Glynda, thanks for all your suggestions.  Please keep doing your research and report back with any more favorites in the area.  

If you are dining and then reviewing the meals here, are the meals and mileage now tax deductible?  Just an idea...


----------



## tombo (Feb 1, 2009)

Glynda said:


> Personally, I, my friends, family and neighbors, shake our heads and chuckle at the lines outside Hyman's.



Everyone has different tastes, but Hymans is the highest rated seafood restaurant in South Carolina according to many different reviews in many different publications. Here is a sampling.
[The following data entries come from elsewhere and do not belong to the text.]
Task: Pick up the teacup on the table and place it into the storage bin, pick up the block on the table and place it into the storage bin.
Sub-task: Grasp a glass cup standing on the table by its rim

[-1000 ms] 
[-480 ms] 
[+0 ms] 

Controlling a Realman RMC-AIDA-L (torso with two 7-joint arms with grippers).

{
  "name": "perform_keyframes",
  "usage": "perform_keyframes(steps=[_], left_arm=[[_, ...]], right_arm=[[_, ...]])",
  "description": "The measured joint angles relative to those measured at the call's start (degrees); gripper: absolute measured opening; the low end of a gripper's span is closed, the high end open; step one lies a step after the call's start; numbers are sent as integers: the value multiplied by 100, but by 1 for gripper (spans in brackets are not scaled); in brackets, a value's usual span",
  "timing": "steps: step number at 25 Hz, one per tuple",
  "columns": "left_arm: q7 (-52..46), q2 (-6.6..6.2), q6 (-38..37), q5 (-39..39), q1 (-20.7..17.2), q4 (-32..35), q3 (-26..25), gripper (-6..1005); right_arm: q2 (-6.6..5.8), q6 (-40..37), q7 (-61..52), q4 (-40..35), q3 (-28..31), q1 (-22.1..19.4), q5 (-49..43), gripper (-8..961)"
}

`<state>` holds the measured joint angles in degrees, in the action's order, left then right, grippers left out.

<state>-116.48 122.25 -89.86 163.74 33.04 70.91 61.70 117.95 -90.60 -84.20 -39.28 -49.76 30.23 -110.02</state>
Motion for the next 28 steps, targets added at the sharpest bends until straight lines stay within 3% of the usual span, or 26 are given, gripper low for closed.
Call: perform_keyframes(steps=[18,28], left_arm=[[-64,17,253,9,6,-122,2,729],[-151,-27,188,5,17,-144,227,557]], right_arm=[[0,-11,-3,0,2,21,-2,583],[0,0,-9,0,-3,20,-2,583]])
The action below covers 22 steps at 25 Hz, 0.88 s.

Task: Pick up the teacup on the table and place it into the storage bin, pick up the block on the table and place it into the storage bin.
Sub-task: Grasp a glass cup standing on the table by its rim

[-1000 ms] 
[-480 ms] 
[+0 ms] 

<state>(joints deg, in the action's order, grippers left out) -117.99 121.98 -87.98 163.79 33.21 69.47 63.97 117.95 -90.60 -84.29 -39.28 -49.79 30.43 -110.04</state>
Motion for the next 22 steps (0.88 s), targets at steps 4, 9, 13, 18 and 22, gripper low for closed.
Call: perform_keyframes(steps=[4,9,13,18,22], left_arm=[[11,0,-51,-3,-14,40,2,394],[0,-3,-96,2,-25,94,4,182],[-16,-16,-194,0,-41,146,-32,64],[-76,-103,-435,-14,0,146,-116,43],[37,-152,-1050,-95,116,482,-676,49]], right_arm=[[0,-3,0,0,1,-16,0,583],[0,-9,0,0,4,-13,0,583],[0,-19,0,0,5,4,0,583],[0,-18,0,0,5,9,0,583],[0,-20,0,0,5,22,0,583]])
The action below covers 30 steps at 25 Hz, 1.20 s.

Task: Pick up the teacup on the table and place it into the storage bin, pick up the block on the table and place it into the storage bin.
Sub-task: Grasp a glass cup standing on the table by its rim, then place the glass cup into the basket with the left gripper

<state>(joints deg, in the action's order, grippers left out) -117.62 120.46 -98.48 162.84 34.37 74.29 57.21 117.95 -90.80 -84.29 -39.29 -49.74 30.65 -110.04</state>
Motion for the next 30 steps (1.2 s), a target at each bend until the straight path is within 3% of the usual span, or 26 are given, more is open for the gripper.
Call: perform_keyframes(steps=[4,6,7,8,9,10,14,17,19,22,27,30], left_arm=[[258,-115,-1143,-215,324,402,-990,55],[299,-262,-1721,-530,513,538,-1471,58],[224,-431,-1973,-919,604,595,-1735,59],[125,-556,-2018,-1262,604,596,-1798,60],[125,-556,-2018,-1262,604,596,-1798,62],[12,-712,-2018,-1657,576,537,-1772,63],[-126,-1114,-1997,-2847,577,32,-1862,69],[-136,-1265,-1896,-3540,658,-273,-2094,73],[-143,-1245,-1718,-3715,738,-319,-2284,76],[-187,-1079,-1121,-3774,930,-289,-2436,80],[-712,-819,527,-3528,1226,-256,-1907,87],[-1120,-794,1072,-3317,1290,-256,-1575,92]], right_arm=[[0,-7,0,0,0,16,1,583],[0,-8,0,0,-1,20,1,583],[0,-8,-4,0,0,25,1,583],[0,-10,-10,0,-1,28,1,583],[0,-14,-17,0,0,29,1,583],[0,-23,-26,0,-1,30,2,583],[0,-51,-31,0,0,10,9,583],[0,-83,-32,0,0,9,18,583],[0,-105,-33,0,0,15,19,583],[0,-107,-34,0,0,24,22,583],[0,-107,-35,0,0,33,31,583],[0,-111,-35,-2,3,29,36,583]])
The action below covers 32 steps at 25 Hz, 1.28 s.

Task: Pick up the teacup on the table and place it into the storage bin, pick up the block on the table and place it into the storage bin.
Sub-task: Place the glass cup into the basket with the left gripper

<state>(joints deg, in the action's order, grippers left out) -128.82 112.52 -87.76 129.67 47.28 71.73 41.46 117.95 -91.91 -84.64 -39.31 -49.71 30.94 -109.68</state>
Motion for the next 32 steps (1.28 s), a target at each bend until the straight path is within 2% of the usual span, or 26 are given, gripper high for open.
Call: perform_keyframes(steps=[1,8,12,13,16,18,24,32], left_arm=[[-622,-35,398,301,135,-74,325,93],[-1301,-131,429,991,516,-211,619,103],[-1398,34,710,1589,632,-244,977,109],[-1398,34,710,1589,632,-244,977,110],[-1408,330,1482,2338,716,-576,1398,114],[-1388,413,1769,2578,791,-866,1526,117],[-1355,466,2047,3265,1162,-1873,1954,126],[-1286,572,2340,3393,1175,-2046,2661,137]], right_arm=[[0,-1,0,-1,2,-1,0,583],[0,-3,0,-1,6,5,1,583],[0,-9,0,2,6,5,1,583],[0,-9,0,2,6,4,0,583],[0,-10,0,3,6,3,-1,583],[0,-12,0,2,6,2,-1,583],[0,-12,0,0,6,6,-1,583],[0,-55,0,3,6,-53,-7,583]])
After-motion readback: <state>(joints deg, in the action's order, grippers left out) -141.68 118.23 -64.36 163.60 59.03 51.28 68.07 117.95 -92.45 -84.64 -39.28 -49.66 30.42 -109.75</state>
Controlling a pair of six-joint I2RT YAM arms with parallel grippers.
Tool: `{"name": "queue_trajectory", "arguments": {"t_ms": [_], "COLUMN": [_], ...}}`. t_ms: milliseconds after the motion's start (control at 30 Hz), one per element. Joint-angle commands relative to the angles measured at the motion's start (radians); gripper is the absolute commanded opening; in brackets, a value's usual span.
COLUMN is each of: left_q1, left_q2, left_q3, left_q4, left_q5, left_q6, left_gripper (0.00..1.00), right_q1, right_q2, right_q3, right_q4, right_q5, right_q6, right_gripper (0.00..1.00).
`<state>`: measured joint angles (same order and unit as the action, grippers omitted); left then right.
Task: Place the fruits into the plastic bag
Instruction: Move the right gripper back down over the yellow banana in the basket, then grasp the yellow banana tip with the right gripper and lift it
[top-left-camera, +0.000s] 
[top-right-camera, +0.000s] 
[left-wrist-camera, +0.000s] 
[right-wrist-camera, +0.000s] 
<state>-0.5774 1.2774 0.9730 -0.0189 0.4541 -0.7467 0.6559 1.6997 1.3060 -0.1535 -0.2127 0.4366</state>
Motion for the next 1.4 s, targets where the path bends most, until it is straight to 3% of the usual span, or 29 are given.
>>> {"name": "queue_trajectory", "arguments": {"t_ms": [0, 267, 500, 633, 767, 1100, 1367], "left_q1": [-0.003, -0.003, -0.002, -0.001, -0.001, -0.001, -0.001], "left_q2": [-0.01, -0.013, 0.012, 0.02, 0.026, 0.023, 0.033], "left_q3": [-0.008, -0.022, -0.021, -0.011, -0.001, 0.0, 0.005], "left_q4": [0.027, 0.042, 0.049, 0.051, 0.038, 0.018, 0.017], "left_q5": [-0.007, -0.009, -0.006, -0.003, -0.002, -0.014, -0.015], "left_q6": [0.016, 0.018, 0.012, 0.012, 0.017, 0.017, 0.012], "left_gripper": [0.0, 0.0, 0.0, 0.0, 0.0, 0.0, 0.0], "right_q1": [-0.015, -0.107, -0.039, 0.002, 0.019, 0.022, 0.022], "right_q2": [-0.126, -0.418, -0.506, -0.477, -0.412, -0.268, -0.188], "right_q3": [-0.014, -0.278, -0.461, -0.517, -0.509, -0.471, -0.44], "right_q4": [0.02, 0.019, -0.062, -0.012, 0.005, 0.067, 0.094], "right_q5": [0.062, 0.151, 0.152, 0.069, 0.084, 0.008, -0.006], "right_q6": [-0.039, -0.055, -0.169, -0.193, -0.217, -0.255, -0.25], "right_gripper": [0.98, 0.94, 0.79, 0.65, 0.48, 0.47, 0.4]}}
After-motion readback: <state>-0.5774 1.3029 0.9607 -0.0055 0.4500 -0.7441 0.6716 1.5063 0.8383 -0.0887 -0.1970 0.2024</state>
Voted The Best Seafood Restaurant in S.C.
by Southern Living Magazine Readers Poll 6 Years in a Row

Southern Living Magazine readers poll survey: “#2 seafood restaurant out of 18 states, and #1 in SC.” Life Magazine full page pictorial 1994, N.Y. Times Travel Section: “Great Southern cuisine with impeccable warm service.” Travel & Leisure: “One of the more fascinating eating establishments on our trip through the Southeast.” Chicago Sun Times: “There are a lot of good restaurants, but there is a good reason why there is always a line outside.” Travel Magazine: “Some of the best She Crab Soup we’ve tried anywhere.” Atlanta Journal: “Definitely tops in town...just great food at even better prices.” Charlotte Observer: “When in Charleston, you’ve missed out if you don’t find the opportunity to try Hyman’s Seafood and Aaron’s Deli.” Raleigh News & Observer: “Hyman’s is the exception to the rule that seafood must be pricey to be good...Excellent food in a casual atmosphere.” 1990 News & Courier HHH 1/2 Food, HHHH Value, “When a good seafood dinner is in order, no doublt Hyman’s Seafood is the place.” Food Channel Network: Hyman’s ranks tops in their seafood class for 4 years.” AAA, Mobile Guide, Frommers, Fodors and Condé Nast Approved. 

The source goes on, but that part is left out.